>Ciudad de México.- Las remesas que envían mexicanos tienen una tendencia a la baja, indica el Proyecto de Investigación Trinacional México-Estados Unidos-Canadá.
"El endurecimiento en la frontera norte es uno de los factores que han contribuido al fenómeno, que podría agravarse e impactar la economía, pues este ingreso, junto con el petrolero, ocupa los principales lugares a escala nacional", señala el análisis.
Sobre los montos de las remesas, su promedio ha bajado y ronda los 300 dólares mensuales, poco más de tres mil 500 pesos.
El migrante vive en condiciones mínimas, pues sacrifica mucho y envía lo que puede, sin embargo, es poco. Para una familia, la cantidad antes referida es baja. "No obstante, en su país no les ofrecen la posibilidad de tener ése o un mejor ingreso".

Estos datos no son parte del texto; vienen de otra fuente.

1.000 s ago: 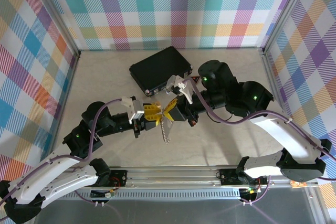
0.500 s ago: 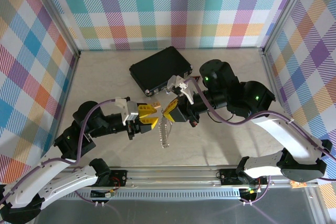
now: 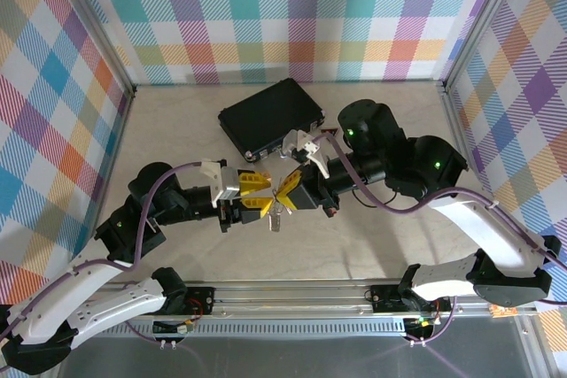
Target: Put the keys on the keyring
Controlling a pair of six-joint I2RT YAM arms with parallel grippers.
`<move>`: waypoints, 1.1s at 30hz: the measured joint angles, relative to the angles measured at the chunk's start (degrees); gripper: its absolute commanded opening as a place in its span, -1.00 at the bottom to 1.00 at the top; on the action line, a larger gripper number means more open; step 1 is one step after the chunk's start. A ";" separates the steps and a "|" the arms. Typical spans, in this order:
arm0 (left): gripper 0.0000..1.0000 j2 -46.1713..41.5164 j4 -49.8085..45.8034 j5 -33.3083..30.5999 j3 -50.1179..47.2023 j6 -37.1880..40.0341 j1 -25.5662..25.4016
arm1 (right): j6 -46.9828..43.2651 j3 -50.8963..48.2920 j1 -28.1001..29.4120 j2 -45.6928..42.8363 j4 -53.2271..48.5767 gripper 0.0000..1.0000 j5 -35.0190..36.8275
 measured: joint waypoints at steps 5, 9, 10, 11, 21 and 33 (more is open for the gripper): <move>-0.25 1.11 -1.68 1.86 1.46 0.09 0.00 | -0.92 1.68 0.72 0.57 -2.29 -1.00 -0.33; -0.25 1.38 -2.56 3.69 1.95 0.20 0.00 | -2.19 1.92 1.20 0.96 -3.15 -1.00 -0.59; -0.25 1.38 -3.08 4.22 2.16 0.20 0.00 | -2.36 1.95 1.22 1.05 -3.39 -1.00 -0.59; -0.25 1.44 -3.39 4.92 2.43 0.22 0.00 | -2.56 1.95 1.31 1.16 -3.63 -1.00 -0.59; -0.24 1.92 -6.40 9.38 4.48 0.22 0.00 | -4.00 1.97 1.79 1.38 -4.83 -1.00 -0.52; -0.23 2.40 -7.58 10.97 4.85 0.22 0.00 | -4.33 2.03 3.30 1.40 -5.35 -1.00 -1.22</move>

En este trabajo, inscrito en el Programa Interinstitucional de Estudios sobre la Región de América del Norte (PIERAN), participan, por nuestro país, MariCarmen González Videgaray, de la Facultad de Estudios Superiores (FES) Acatlán, y Gregorio Hernández Zamora, de la FES Aragón y la Universidad Autónoma Metropolitana (UAM) Cuajimalpa, así como investigadores de EU y Canadá.
Este esfuerzo continúa, entre otros, con el proyecto Remesas familiares ¿el fin de las gallinas de los huevos de oro?, investigación mancomunada entre González Videgaray y Jesús Heraclio del Río Martínez, coordinador de investigación de la Universidad Anáhuac México Norte, publicado en 2007.
Seis años atrás, la disminución apenas era perceptible; con los años, mostró un estancamiento, y con la aplicación de modelos matemáticos se observa que tiende a la baja. "Hoy, la situación es alarmante", comentó la experta.
Este tipo de ingresos son vitales para la economía del país. "En México, las remesas son el segundo ingreso, después del petróleo", mencionó la investigadora de Matemáticas Aplicadas y Computación.
Aunado a ello, gente que se va de México y reside en Estados Unidos comienza a llevarse a sus familias; intentan reintegrarlos a los sitios donde viven. De esa forma, no tienen ya en el país un grupo al cual enviar dinero.
Se debe considerar que las que aún llegan a territorio nacional, cubren funciones sociales que en el papel debe cumplir el gobierno. "Lo más complejo es que muchas de las familias que reciben este apoyo lo utilizan en la educación de los hijos o para resolver problemas de tipo social, como arreglar las calles donde viven; si las remesas se acaban o disminuyen de modo sensible, será preocupante para el país".
La especialista señaló que el año pasado ingresó al proyecto trinacional Veinte Años Después: Expectativas y Realidades Educativas y Laborales de Jóvenes Emigrantes, Inmigrantes, y Retornados en la Región del TLCAN.
Se estudian expectativas, realidades educativas y laborales de jóvenes que se fueron, quienes viven lejos de su patria y los que retornaron a nuestro país. A dos décadas -cumplidas en 2012- del Tratado de Libre Comercio, analizan qué ha pasado con quienes se marcharon con expectativas de cambiar de vida, con los que están allá y los que han regresado.
"Abarca algunos aspectos cualitativos. La investigación original fue sólo la parte cuantitativa, los pronósticos. Ahora se enriquece con elementos cualitativos, entrevistas y datos personales", refirió.
Además del endurecimiento de la frontera, otro factor que incide en el descenso es que los migrantes que regresaban en época decembrina no lo hacen más al complicarse su retorno a Estados Unidos.
"Muchos de ellos no vuelven incluso si su familia está fragmentada, y lo que hacen es llevar a sus parientes allá y dejan de enviar recursos a México", abundó. Una consecuencia del endurecimiento es que los reportes del año pasado de migrantes hacia EU fueron prácticamente cero, casi nadie pudo entrar.
González Videgaray destacó la fragmentación de las familias. Muchas veces los niños se quedan sin ambos padres, que van de migrantes, y quedan al cuidado de los abuelos.
Es un fenómeno que se ha tornado un problema general, en México está presente prácticamente en todos los estados. "Aunque hay entidades mayormente expulsoras -como Guanajuato, Jalisco y Michoacán-, se da en todo el país, por la situación económica generalizada.
"También hay lugares que por las condiciones se han convertido en expulsores, como Guerrero. Por la caída de la economía, la delincuencia y porque ha bajado el turismo, personas que tenían trabajo en este sector lo han perdido y prefieren irse".
Por ser un proyecto trinacional, académicos de México, Canadá y Estados Unidos colaboran para hacer las entrevistas en sitio. Aquí, básicamente se hacen con personas que se fueron y regresaron, principalmente en la zona metropolitana. Participan investigadores de Norteamérica, pues una de los condiciones fue tener los contactos para hacerlo trinacional.